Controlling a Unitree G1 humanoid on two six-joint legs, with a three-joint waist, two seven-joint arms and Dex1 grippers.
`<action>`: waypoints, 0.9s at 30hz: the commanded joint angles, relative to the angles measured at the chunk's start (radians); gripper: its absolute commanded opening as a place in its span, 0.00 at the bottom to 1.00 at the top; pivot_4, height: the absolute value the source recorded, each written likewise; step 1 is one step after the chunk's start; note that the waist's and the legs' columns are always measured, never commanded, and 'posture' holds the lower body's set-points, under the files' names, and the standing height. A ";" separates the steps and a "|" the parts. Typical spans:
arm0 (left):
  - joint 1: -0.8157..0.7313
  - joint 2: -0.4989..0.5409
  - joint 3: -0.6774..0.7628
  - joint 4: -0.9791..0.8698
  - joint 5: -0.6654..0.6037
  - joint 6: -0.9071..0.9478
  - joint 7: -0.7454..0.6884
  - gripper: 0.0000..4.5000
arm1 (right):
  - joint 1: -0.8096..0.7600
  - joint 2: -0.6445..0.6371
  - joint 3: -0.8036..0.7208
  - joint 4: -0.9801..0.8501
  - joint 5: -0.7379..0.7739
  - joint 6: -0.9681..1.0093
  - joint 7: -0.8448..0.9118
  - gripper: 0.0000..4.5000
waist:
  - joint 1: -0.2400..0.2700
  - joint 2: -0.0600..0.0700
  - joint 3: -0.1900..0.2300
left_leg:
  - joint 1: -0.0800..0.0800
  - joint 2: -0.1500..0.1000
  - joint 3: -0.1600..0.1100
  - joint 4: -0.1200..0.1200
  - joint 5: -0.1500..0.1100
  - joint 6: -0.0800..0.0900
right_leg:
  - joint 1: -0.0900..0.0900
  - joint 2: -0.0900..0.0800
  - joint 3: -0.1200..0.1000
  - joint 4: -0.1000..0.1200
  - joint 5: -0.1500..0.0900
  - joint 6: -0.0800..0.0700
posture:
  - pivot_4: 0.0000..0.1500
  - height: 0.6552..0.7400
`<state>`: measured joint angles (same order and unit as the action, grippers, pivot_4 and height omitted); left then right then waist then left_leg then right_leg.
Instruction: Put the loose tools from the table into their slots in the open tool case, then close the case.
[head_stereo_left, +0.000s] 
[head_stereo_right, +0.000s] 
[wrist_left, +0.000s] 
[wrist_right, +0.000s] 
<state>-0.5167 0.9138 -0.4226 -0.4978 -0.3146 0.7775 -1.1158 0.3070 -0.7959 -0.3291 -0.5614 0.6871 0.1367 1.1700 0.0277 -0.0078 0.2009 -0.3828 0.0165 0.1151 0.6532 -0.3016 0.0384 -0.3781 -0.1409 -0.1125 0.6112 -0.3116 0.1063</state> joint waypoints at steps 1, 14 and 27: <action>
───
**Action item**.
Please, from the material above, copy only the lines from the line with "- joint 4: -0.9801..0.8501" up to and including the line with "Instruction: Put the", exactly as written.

**Written response**.
  - joint 4: -0.9801..0.8501
  - joint 5: -0.7379..0.7739
  - joint 6: -0.9681..1.0093
  - joint 7: -0.8448..0.9118
  - gripper: 0.0000..4.5000
waist:
  - joint 1: -0.2400..0.2700
  - joint 2: -0.0600..0.0700
  - joint 3: -0.1900..0.2300
left_leg:
  - joint 1: -0.0800..0.0800
  - joint 2: -0.1500..0.1000
  - joint 3: -0.1600..0.1100
  - joint 4: -0.1200..0.1200
  - joint 5: -0.1500..0.1100
  - joint 6: -0.0800..0.0900
right_leg:
  - joint 1: -0.0900..0.0900
  - joint 2: -0.0900..0.0800
  - joint 3: -0.1200..0.1000
  - joint 4: -0.1000..0.1200
  - joint 5: -0.1500..0.0900
  - joint 6: -0.0800..0.0700
posture:
  - pivot_4: 0.0000..0.1500
  - height: 0.6552..0.7400
`<state>`: measured joint angles (same order and unit as the action, grippers, pivot_4 and height omitted); left then right then waist then left_leg then right_leg.
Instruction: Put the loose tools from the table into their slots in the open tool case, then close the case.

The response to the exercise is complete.